[Exercise goal] All lines in the records below that hold "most" are to be shown.

[Entries provided]
%%

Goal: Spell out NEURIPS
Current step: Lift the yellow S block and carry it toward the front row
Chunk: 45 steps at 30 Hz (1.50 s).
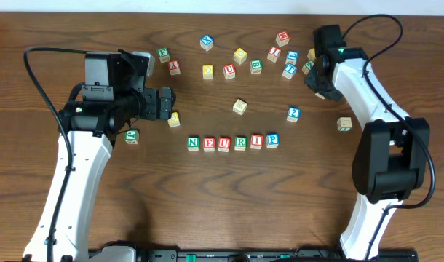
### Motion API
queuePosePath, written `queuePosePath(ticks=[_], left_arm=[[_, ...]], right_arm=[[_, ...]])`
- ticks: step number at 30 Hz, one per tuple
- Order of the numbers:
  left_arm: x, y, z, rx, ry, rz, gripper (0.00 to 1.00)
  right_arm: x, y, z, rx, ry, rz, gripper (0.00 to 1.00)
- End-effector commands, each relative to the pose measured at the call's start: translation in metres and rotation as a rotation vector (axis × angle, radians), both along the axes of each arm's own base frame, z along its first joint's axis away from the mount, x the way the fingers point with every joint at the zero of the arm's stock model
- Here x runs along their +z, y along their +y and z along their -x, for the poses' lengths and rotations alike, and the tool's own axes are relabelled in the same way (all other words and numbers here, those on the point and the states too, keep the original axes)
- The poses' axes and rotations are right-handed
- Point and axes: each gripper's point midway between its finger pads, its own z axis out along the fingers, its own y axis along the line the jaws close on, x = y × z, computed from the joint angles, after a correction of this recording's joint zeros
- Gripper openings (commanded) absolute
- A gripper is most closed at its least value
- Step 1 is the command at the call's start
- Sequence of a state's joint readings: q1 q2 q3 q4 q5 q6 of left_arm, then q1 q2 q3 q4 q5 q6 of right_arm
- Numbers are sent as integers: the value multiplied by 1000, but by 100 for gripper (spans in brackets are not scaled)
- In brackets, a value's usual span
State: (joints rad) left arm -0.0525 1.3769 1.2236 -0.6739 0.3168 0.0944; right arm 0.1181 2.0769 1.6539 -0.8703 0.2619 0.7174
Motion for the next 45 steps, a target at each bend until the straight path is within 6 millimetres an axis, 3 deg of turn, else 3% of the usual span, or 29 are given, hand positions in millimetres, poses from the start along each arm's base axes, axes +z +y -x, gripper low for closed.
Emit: queuePosePath(ticks=[1,8,17,23,34,41,45], left_arm=[[13,-1,-3,-9,-34,7,98],[13,-1,-3,-9,-34,7,98],[13,-1,-3,-9,-34,7,98],[13,-1,-3,-9,-34,7,98],[13,-1,-3,-8,-34,7,98],[13,-1,-3,-9,-34,7,98],[13,-1,-3,-9,-34,7,98]], right_arm=[[16,12,-10,85,-18,16,20],[33,49,-16,282,-18,-17,18],[41,89,-8,456,-15,-32,18],[54,88,0,458,-14,-49,14],[103,81,22,484,-57,-38,12],[113,77,44,502,-11,-33,8],[107,79,52,523,23,-41,8]])
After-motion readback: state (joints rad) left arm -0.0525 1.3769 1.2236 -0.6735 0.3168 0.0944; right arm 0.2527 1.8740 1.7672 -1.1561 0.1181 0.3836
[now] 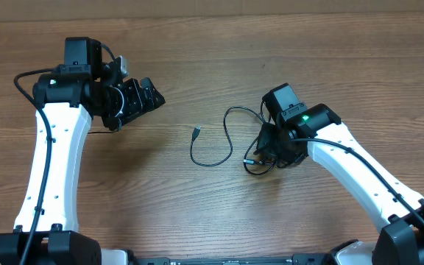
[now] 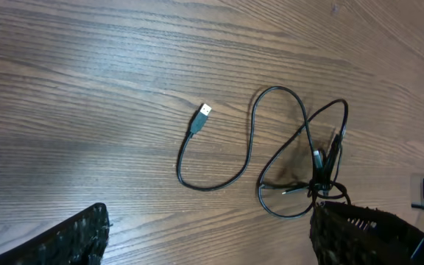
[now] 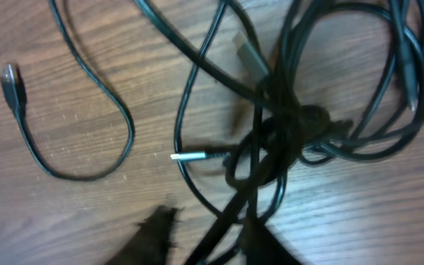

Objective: Untangle cables

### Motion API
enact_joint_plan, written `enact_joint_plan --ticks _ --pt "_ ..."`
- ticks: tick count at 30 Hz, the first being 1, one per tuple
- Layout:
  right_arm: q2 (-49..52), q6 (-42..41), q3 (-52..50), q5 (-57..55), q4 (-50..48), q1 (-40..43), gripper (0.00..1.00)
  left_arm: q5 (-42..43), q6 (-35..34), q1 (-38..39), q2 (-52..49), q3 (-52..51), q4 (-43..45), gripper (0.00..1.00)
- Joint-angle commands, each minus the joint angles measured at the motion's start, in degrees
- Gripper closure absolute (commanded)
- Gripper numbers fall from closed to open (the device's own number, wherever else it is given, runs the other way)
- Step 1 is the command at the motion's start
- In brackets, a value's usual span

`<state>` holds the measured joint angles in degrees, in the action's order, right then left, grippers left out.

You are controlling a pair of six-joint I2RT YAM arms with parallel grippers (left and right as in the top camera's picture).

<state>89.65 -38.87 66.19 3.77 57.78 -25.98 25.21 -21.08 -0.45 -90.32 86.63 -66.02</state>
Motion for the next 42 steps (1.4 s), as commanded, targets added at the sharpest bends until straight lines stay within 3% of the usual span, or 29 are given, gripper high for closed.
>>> enact_joint_plan --ticks 1,7,16,20,29,32,37,42 --pt "0.2 -0.1 -0.3 -1.1 -1.2 -0.2 0.93 0.3 -0.4 1.3 0.4 0.9 0.0 0.14" --pt "0.1 1.6 3.0 4.7 -3.4 -0.2 0.96 0.3 -0.3 5.5 0.4 0.9 0.3 0.14" --pt "0.0 8.1 27.6 32.2 -2.6 1.7 0.96 -1.7 -0.4 12.5 -0.6 0.9 2.6 0.17" --pt "0.0 8.1 33.8 36.8 -2.6 1.7 0.96 -1.1 -0.8 12.9 -1.0 0.9 2.7 0.18" --pt "0.1 7.5 35.2 48.3 -5.5 1.7 0.96 4.6 1.3 12.9 -1.1 0.9 7.6 0.19" --pt "0.1 7.4 35.2 53.9 -7.3 1.7 0.96 6.1 -2.1 12.9 -1.1 0.9 10.1 0.20" --pt "0.1 7.5 35.1 52.9 -7.2 1.7 0.96 15.7 4.2 12.9 -1.1 0.9 13.5 0.24" --pt "0.1 7.5 35.1 52.9 -7.2 1.7 0.96 16.8 3.9 12.9 -1.1 0.9 16.1 0.23"
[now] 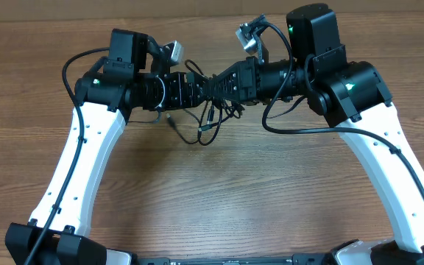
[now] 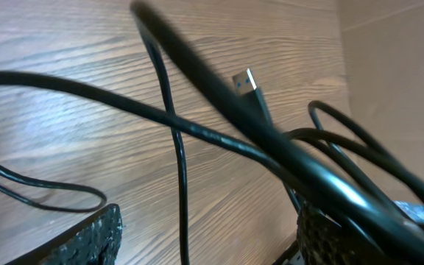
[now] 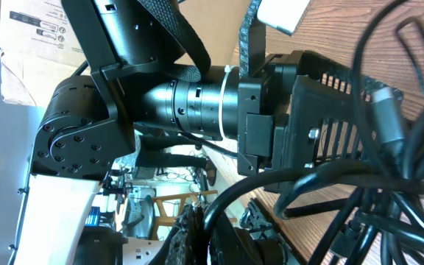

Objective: Untangle cables

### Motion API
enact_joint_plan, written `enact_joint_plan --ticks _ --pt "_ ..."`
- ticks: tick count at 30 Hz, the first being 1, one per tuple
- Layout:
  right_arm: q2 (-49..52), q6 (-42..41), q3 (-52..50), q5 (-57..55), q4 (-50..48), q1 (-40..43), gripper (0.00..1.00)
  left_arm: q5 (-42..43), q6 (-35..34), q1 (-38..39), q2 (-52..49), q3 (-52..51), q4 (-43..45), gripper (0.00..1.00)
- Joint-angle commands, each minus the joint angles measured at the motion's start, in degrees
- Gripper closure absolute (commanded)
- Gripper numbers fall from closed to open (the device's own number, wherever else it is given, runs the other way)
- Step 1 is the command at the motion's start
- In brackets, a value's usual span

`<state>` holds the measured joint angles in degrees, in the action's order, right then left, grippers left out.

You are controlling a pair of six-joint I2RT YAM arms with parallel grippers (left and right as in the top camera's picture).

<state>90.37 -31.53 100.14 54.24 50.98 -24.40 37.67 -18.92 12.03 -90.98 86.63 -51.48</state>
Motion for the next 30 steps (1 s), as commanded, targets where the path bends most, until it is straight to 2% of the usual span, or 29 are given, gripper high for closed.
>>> enact_joint_plan --ticks 1,2,4,9,13,15,18,21,23,26,30 --pt "-0.7 0.1 1.2 2.4 -0.4 0.2 0.96 4.5 0.9 0.5 -0.4 0.9 2.2 0.23" --pt "-0.7 0.1 1.2 2.4 -0.4 0.2 0.96 4.5 -0.3 0.5 -0.4 0.9 2.9 0.23" --pt "-0.7 0.2 1.2 2.4 -0.3 0.2 0.96 4.0 -4.3 0.5 -0.4 0.9 4.4 0.30" --pt "-0.7 1.7 1.2 0.6 1.9 0.2 0.96 -4.0 -14.0 0.3 -0.4 0.9 5.0 0.51" --pt "-0.7 1.6 1.2 -9.3 6.1 0.2 0.96 -15.3 -18.4 0.2 -0.4 0.9 1.6 0.71" --pt "-0.7 1.6 1.2 -14.3 8.2 0.2 0.96 -16.7 -18.4 0.2 -0.4 0.9 -0.1 0.73" --pt "-0.7 1.6 1.1 -17.4 8.5 0.2 0.96 -15.8 -17.9 0.2 -0.4 0.9 -0.6 0.68" --pt "-0.7 0.5 1.1 -22.1 8.5 0.2 0.96 -7.6 -9.6 0.2 -0.4 0.9 0.9 0.67" --pt "-0.6 -3.0 1.1 -27.7 8.1 0.2 0.96 1.5 -0.7 0.4 -0.4 0.9 2.1 0.55" --pt "-0.3 -5.8 1.1 -28.7 6.7 0.2 0.96 6.3 4.3 1.2 -0.4 0.9 2.2 0.36" --pt "-0.1 -10.1 1.1 -28.6 5.5 0.2 0.96 6.3 4.8 2.9 -0.4 0.9 2.5 0.31"
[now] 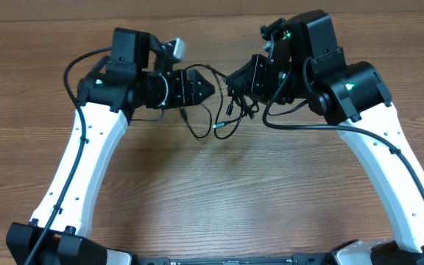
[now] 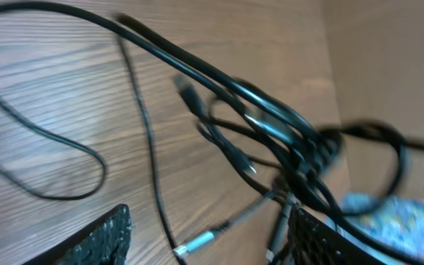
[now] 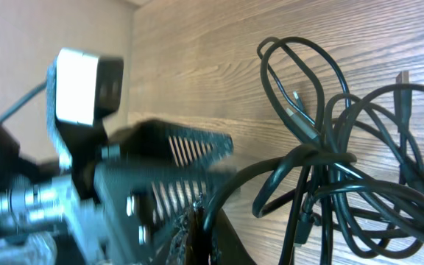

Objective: Untangle cables

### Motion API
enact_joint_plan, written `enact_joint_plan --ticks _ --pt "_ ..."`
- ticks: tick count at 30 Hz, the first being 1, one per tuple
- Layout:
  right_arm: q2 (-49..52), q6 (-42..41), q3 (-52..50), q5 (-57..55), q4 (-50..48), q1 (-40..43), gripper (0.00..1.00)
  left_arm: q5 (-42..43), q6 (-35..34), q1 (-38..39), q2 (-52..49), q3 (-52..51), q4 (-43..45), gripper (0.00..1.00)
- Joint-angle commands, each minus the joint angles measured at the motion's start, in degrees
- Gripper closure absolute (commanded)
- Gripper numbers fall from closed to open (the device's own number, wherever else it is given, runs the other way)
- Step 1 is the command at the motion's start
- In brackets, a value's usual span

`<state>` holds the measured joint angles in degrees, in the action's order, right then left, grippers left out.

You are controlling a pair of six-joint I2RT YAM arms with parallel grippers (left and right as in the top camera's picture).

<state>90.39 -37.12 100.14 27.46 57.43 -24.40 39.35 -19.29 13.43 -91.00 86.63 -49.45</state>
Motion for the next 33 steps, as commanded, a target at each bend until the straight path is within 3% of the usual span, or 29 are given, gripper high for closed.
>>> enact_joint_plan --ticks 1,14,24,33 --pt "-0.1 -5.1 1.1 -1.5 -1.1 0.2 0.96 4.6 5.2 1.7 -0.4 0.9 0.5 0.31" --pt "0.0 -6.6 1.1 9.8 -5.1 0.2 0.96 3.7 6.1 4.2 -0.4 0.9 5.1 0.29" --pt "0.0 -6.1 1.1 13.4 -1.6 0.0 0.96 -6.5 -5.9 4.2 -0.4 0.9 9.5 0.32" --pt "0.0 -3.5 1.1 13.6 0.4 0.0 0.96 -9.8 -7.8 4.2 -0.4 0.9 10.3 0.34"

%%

[Exercise solution]
- A gripper is most closed at its least value
Motion for the next 30 steps (1 s), as commanded, targets where the path bends most, until it is straight to 2% of the usual span, or 29 are given, gripper high for closed.

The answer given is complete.